Records from a dataset
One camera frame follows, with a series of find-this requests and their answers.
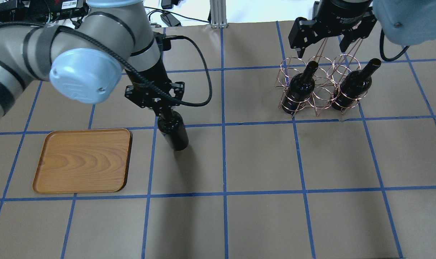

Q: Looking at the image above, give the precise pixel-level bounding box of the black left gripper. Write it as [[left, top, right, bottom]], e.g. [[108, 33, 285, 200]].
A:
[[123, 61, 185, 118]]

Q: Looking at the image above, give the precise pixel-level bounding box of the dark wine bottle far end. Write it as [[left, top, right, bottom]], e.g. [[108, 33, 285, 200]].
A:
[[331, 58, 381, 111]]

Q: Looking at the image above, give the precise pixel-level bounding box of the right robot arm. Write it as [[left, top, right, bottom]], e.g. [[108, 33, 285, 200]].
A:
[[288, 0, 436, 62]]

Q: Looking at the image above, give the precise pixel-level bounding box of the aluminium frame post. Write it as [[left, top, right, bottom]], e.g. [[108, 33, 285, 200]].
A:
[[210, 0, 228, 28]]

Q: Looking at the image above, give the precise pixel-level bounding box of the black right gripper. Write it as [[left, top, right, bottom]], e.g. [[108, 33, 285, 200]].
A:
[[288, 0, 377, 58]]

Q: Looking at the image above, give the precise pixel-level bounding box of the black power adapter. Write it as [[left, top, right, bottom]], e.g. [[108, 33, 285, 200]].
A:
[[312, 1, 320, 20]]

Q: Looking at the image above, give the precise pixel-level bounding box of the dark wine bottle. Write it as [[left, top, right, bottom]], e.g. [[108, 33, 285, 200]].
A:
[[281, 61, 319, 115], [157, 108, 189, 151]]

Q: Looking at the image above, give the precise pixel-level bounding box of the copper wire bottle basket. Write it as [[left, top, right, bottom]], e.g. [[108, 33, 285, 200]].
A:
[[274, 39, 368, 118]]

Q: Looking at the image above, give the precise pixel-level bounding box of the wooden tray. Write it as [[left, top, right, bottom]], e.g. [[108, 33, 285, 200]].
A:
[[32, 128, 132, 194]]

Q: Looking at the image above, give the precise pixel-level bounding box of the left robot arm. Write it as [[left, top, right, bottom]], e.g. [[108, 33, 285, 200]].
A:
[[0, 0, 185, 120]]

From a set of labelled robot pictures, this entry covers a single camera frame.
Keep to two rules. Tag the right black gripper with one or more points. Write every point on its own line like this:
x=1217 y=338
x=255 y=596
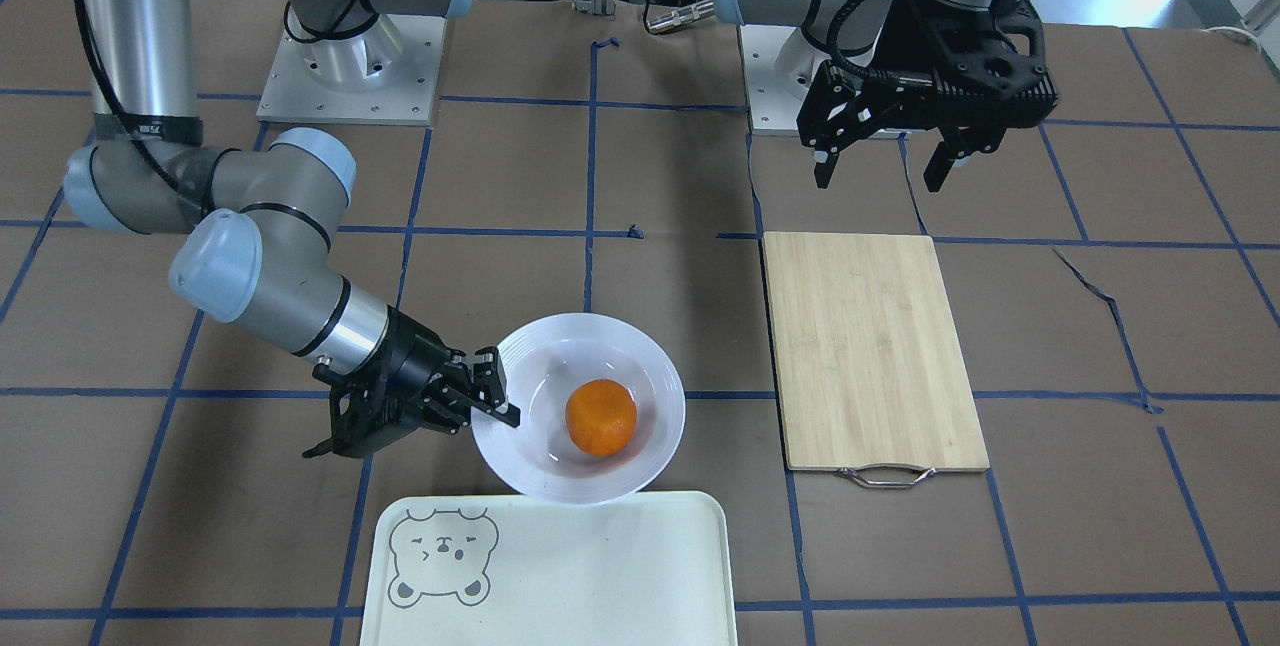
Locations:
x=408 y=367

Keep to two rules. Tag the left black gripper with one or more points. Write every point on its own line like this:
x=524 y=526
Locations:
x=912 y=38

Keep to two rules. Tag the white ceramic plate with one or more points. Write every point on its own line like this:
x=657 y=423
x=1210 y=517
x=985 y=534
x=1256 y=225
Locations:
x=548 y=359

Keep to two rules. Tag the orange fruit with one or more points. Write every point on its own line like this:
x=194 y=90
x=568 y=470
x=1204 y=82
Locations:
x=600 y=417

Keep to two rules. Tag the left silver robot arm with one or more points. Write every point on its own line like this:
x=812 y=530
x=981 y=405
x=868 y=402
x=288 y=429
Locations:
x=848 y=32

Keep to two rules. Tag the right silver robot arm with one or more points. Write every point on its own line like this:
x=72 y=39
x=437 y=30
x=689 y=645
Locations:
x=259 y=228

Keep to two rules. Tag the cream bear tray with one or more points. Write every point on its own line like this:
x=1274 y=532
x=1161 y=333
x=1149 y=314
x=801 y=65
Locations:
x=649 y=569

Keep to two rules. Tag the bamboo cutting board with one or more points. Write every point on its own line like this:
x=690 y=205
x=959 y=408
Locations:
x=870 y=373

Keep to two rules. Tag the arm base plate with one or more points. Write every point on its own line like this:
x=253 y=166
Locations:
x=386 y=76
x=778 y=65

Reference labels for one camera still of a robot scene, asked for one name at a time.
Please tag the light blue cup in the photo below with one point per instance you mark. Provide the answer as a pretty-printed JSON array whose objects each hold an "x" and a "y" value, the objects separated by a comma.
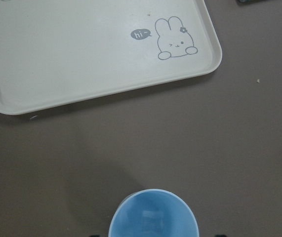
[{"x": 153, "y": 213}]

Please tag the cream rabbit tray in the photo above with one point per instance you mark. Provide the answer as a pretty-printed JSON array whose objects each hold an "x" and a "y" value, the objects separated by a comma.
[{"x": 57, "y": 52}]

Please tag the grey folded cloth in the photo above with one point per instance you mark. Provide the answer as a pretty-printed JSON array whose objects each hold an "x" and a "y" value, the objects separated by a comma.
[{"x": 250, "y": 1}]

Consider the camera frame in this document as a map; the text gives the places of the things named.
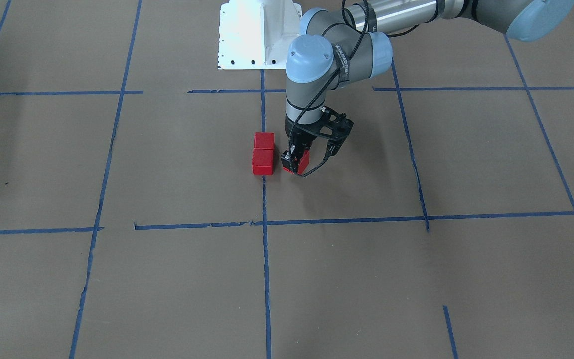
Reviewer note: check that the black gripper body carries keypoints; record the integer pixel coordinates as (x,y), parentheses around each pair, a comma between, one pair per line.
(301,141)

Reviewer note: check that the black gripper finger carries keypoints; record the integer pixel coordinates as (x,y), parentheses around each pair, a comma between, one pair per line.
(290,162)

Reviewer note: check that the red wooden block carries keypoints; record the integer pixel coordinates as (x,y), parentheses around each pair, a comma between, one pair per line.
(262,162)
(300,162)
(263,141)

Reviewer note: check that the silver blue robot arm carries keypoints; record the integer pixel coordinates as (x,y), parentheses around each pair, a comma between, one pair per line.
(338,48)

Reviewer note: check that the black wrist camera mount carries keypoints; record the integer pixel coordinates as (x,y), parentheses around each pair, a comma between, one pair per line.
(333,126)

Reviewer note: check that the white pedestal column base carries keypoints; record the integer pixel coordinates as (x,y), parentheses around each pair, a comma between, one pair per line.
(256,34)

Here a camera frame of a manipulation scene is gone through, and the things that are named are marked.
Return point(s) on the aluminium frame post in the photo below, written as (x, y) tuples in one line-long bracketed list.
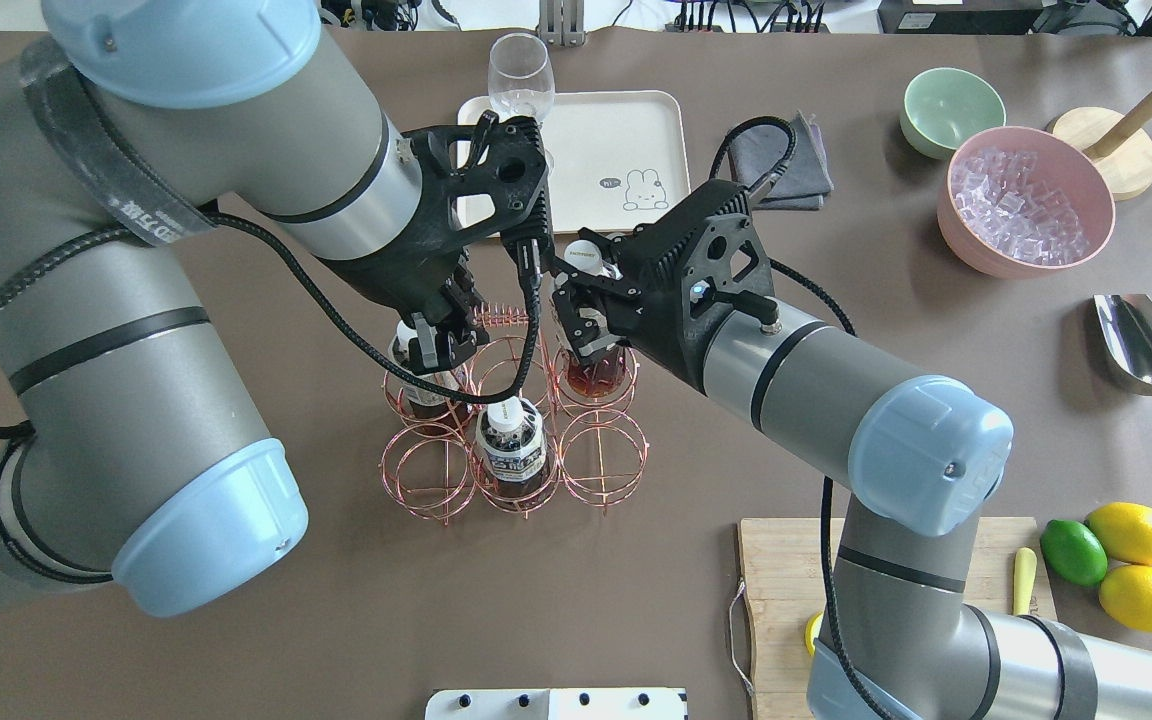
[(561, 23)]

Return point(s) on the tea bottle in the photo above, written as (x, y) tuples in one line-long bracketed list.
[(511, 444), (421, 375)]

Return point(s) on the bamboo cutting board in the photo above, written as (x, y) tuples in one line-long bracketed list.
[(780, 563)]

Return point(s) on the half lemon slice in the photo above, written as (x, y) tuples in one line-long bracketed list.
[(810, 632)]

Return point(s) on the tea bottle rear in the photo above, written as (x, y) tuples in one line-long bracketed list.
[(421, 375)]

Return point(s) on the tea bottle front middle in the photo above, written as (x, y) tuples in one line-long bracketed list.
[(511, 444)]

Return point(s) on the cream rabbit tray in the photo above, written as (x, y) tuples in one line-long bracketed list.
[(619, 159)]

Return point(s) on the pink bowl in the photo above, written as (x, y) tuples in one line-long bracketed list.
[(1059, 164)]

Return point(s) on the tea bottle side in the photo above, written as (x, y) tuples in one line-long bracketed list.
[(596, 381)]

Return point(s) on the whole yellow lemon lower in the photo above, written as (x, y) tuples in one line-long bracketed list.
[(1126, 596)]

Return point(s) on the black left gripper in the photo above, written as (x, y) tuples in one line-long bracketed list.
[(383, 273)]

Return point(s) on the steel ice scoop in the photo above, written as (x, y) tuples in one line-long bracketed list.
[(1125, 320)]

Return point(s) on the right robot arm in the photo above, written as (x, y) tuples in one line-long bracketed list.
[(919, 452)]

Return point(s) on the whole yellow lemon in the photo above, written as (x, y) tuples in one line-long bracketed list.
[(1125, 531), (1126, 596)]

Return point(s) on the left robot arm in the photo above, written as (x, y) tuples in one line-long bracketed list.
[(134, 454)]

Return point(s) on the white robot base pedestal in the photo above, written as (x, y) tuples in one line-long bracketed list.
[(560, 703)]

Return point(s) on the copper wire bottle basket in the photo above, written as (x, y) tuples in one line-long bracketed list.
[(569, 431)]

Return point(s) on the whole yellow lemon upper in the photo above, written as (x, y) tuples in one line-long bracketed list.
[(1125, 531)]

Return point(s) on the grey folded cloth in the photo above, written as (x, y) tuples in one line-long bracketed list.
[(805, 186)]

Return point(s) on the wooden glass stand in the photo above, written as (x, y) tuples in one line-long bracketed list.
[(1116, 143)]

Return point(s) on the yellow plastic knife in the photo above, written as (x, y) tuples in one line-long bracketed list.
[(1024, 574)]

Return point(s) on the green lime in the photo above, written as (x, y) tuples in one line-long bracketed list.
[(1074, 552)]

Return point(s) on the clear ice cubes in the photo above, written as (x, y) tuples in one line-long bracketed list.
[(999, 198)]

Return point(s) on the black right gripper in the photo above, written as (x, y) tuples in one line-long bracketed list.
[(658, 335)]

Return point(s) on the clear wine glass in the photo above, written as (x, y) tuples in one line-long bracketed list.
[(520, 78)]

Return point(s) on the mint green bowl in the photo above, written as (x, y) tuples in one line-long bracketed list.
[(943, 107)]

▶ Exercise
Filter the lines above, keeping each one that contains the string "plate".

▶ Solution for this problem
Keep to two rules. Tag the white ceramic plate with one or more points. Write every point on its own line like this:
Keep to two rules. Tag the arm base plate with one or more points. Write every point on its own line like this:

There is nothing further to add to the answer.